Mastery Test 2
- Inlämningsdatum 24 apr 2020 av 12:00
- Poäng 4
- Lämnar in en filuppladdning
- Filtyper pdf
- Tillgänglig 10 apr 2020 kl 12:00–24 apr 2020 kl 13:00
Mastery Test 2 must be solved individually. No collaboration is allowed, and you
are not allowed to discuss the test with other students until after the oral presentations are
completed. See further the EECS Code of Honour.
The problems of Mastery Test 2 are available in the following pdf: mas2-2020.pdf Download mas2-2020.pdf
Good luck!
Clarification Apr 20:
- Problem 4: if you are uncomfortable working with Turing machines, you can instead choose to view a program M as being a text string giving the source code of a function M(x) written in a normal programming language such as Python or Java. (And when the problem talks about "run M on x" this simply means running the function defined by the given source code, with x as input.)

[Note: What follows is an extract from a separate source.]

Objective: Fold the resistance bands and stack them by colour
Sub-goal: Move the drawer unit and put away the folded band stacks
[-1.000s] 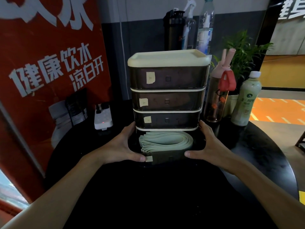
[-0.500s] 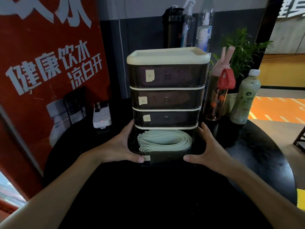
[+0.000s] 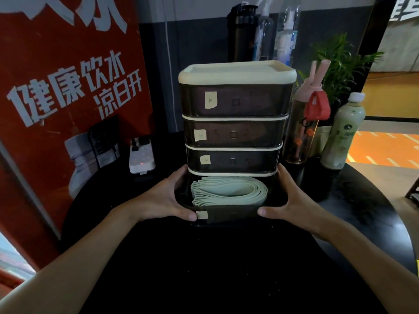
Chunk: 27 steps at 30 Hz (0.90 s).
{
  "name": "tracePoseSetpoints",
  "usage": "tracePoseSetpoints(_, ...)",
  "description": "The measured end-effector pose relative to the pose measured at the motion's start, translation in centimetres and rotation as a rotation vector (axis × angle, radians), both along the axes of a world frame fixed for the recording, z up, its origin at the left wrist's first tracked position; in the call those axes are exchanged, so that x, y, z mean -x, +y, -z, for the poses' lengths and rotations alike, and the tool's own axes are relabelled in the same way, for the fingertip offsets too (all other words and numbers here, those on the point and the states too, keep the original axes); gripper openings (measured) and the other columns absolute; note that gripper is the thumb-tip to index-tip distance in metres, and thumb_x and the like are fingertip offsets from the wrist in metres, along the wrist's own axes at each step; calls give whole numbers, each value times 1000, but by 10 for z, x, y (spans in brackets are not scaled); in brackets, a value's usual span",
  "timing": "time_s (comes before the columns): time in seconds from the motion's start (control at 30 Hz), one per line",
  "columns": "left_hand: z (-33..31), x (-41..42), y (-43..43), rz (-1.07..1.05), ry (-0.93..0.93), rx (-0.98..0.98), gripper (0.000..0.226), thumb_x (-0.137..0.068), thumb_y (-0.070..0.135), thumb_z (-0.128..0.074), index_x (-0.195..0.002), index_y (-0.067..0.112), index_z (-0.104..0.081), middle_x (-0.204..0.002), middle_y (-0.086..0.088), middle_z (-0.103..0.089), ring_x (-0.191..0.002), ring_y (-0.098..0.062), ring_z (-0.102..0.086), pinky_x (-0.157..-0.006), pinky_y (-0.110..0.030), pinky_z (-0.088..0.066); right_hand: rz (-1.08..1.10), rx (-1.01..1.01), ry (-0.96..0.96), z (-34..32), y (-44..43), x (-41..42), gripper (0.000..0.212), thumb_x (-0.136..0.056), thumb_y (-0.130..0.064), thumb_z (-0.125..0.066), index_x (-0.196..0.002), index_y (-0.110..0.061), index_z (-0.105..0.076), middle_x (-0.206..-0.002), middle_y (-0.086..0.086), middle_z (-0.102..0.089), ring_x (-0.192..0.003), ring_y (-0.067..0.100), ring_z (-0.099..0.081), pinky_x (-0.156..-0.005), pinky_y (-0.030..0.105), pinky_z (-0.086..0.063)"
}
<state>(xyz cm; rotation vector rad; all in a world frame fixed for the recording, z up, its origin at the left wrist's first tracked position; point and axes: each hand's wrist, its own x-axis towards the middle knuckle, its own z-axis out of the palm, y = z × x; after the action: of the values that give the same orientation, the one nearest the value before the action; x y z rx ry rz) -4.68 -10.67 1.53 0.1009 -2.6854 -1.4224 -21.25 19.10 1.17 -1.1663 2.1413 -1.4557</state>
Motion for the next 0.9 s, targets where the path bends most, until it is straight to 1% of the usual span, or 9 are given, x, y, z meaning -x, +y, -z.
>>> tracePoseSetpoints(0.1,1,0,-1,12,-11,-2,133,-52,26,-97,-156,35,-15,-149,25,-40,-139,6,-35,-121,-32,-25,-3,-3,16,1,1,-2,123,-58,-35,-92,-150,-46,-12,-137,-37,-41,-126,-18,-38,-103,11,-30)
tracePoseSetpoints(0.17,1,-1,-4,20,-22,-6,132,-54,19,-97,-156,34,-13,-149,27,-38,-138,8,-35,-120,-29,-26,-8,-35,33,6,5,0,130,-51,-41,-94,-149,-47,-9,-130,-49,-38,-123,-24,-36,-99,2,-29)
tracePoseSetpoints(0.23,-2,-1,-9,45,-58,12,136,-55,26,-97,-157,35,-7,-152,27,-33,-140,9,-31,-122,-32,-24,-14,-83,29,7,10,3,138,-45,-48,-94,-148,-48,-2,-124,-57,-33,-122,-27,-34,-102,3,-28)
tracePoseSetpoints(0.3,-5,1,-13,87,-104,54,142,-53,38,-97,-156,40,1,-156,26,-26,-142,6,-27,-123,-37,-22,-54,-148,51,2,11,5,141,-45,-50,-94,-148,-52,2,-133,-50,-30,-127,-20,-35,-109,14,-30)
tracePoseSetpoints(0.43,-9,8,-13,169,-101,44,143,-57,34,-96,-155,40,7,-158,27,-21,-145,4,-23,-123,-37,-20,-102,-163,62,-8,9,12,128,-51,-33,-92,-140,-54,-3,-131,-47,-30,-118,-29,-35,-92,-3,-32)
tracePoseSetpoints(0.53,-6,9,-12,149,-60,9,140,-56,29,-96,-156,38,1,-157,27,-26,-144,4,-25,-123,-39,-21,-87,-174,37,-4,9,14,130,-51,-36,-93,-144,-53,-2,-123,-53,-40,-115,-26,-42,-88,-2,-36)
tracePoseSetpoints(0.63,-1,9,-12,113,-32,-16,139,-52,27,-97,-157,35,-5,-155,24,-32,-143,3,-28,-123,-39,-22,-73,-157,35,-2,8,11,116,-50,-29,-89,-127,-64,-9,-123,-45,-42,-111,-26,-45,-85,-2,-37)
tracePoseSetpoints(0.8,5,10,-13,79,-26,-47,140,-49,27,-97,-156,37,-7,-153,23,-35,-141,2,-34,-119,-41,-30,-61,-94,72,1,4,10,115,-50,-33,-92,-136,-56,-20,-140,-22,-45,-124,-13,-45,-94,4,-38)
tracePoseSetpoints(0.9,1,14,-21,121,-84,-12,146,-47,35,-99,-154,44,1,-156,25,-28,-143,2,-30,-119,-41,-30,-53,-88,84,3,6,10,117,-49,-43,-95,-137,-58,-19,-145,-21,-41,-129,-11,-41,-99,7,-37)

(Because these programming languages are what is called Turing-Complete Links to an external site., proving that the MemoryLeak problem is undecidable for any of these programming languages is equivalent to proving that it is undecidable when the programs M are Turing machines.)
Clarifications Apr 17:
- In this Mastery Test, it is not a formal requirement to provide pseudo code (e.g. for the reduction in Problem 1). The main thing is that the reduction is clear.
- However you should still prove that your solutions are correct. For instance in Problem 2 where you are supposed to construct an algorithm with a given time complexity you have to argue that your solution satisfies this requirement, and in Problem 1 you have to argue that your reduction is correct.

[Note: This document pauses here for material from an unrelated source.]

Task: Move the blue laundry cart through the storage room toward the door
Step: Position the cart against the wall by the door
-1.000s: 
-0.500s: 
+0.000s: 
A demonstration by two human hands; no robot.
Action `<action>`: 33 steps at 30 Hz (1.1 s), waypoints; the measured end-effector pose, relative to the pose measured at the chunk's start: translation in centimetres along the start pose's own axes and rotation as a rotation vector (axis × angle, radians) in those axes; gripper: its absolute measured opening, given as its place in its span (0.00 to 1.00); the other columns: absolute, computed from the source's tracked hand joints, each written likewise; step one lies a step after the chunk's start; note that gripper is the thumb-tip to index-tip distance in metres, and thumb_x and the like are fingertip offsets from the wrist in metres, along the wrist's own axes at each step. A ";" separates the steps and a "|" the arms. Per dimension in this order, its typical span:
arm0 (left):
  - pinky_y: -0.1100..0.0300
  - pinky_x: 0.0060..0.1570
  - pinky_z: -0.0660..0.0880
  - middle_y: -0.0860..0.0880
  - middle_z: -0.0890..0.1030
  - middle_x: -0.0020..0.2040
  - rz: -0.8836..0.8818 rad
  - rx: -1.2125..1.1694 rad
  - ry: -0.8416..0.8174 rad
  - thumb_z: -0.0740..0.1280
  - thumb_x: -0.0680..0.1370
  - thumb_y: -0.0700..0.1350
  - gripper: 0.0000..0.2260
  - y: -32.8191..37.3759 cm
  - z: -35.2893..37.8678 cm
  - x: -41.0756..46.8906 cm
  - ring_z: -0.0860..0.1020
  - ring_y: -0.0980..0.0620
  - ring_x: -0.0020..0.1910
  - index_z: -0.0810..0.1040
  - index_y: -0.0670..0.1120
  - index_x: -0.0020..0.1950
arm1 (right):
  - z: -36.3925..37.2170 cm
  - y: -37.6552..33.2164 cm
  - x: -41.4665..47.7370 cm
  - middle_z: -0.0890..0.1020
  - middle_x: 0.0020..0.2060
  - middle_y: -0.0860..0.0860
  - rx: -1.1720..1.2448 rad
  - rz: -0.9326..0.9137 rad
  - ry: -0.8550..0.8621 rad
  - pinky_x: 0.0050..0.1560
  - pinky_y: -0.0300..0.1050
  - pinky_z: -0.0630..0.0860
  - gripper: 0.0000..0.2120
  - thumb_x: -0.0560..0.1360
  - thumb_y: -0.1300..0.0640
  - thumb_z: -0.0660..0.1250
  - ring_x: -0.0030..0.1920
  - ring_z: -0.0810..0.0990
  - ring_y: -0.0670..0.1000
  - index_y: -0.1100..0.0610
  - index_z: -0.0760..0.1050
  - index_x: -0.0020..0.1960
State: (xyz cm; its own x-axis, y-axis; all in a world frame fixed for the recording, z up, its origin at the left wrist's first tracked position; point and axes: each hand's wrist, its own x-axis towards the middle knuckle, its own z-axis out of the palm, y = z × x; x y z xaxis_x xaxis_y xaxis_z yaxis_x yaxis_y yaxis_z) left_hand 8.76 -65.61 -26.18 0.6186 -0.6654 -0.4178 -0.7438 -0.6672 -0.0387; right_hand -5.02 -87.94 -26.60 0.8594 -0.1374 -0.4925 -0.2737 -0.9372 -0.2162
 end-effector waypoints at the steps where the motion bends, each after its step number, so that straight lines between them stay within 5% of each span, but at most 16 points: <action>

- In Problem 2, you can think of the parameter n as the number of people in the social network.
- If you are having trouble understanding the definition of the Influencers problem:
- There is no distinction between "influencer" and "person" in this problem. Every person influences some other people (maybe just themselves if they do not have any followers), and is a potential candidate influencer for us to choose.
- The problem is asking whether it is possible to select a subset of all the people in the given social network, where this subset must have some properties (at most k people in the subset, but reaching at least m people in total)

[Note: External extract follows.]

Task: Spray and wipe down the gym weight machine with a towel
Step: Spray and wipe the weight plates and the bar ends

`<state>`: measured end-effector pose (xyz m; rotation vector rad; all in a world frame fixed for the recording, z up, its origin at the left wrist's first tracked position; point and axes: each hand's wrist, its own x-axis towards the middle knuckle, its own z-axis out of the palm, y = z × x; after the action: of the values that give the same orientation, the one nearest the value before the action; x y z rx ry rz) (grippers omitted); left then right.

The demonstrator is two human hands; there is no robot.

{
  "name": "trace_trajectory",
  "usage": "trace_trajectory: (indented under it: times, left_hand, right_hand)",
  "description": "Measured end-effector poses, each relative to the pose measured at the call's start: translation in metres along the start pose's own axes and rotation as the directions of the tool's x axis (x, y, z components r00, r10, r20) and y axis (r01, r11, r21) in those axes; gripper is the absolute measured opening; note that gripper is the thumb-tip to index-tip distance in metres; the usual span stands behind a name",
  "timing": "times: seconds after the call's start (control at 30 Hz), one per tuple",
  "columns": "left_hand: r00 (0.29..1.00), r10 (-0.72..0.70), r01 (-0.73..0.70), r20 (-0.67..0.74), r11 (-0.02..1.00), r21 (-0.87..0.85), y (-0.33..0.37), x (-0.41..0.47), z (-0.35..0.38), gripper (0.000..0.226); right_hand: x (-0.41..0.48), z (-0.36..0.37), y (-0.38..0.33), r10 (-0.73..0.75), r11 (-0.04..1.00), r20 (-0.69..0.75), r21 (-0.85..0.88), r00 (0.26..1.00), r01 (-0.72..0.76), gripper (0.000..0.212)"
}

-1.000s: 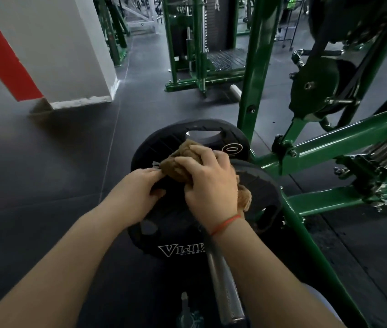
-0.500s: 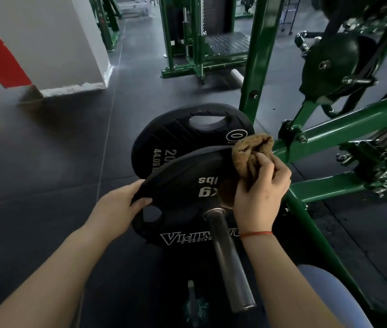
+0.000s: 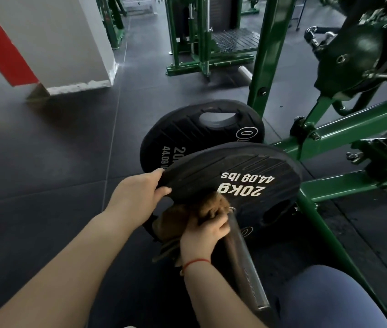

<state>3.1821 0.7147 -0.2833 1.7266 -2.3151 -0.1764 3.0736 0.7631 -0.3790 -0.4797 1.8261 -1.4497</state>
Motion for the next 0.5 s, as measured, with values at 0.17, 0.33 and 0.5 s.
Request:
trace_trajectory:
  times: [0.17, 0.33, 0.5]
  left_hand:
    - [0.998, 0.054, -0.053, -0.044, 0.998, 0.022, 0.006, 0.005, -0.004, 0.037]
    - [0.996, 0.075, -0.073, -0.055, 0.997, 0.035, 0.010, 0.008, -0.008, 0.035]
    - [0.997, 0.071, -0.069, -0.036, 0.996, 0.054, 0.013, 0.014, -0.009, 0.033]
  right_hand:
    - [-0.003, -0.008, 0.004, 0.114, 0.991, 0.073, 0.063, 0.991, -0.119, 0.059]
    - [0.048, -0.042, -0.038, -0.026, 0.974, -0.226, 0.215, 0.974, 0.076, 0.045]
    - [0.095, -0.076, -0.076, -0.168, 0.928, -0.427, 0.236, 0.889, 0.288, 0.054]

- Here is an example: suppose there are only four people, A, B, C, and D, and that
- A is a follower of B and C
- B is a follower of C and D
- C is a follower of B
- D is a follower of noone
-
Then for instance:
- the set consisting only of person A reaches only A (because A has no followers)
- the set consisting only of person D reaches B and D (but not A or C).
- the set consisting of B and C reaches A, B, and C (but not D).
- If k=2 and m=3, the answer is YES, because we can pick 2 of the people and reach at least 3 (e.g. as noted in the previous bullet item we could pick B and C as above and then reach A, B, and C).
Clarifications Apr 14:
- General reminder: to prove that a problem is NP-complete, we need to prove two things:
- That the problem is in NP.
- That the problem is NP-hard.
- The sentence "A set S of people..." should be interpreted as follows:
Here S is just a name for some arbitrary set of people, think of it as a potential set of influencers that we can pay to distribute our information, and the statement is simply defining "these are the set of people that would get the information, if we chose this particular set S of influencers"
(The sentence has been slightly updated in the pdf and now starts with "For any set S of people..." to hopefully make this more clear.) - In Question 2, you may assume that the running time of the hypothetical algorithm for the decision version satisfies T(n) >= n (since any algorithm must in general look at the entire input).